Task prompt: As you look over the data below, please find each line where the word "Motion" appears, then copy it.

=== Data listing ===

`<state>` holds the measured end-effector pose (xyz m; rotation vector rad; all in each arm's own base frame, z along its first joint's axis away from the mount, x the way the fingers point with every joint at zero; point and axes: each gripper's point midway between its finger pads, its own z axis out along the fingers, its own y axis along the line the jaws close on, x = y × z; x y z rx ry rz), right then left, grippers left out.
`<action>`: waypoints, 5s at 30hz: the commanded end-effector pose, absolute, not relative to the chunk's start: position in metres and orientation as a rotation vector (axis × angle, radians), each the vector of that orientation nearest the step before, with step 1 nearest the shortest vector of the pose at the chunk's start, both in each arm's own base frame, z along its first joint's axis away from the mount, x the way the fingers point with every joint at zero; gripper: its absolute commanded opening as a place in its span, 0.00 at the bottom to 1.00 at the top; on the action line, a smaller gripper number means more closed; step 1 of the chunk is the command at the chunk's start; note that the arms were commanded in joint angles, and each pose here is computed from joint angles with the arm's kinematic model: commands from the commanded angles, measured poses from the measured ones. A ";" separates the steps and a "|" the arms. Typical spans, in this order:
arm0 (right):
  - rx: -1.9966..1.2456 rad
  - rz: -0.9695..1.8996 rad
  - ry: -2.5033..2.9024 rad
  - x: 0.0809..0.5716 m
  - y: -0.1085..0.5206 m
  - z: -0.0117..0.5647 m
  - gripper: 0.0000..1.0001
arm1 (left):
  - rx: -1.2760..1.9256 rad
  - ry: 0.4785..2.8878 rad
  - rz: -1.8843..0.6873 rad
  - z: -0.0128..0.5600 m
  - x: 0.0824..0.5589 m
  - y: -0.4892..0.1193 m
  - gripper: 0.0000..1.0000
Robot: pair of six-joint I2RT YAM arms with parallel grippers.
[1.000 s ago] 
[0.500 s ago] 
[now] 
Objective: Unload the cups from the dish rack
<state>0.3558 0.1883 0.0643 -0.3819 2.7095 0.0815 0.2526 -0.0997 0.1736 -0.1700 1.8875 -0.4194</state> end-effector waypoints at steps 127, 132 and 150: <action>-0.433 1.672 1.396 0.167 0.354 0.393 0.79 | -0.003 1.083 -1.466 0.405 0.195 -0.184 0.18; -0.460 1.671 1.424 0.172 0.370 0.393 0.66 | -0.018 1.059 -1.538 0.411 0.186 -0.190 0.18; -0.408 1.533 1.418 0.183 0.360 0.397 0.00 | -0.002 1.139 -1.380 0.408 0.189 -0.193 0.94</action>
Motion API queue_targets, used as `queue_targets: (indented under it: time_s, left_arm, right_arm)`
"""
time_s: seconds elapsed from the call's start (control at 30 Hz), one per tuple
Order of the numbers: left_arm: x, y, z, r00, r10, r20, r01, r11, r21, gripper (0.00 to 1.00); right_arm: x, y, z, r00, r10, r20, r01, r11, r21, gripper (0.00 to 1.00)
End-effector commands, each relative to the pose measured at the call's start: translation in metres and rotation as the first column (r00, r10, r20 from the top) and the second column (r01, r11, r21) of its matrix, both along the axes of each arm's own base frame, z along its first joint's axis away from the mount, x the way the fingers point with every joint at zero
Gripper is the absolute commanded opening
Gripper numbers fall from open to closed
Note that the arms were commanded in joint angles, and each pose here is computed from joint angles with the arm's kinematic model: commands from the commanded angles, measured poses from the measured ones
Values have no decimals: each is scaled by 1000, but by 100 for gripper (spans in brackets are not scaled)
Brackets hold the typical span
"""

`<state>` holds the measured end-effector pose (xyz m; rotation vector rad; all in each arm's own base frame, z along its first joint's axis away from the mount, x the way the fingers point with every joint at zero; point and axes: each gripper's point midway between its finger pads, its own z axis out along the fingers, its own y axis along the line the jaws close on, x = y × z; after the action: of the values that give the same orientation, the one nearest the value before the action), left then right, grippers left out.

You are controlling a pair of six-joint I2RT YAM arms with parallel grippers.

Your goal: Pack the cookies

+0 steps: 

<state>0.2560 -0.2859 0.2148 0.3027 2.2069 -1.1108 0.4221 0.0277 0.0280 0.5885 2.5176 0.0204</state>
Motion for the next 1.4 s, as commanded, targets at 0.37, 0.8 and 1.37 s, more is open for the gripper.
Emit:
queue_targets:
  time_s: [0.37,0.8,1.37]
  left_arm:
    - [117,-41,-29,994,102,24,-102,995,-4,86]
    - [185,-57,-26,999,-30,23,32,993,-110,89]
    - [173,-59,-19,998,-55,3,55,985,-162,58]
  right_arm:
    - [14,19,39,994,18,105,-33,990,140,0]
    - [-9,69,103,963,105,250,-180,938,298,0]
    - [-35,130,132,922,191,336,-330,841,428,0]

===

Response to the exercise:
Motion API queue_targets, used as `queue_targets: (indented under it: time_s, left_arm, right_arm)`
Motion for the next 1.4 s, as commanded, targets at 0.37, 0.8 and 1.37 s, more is open for the gripper.

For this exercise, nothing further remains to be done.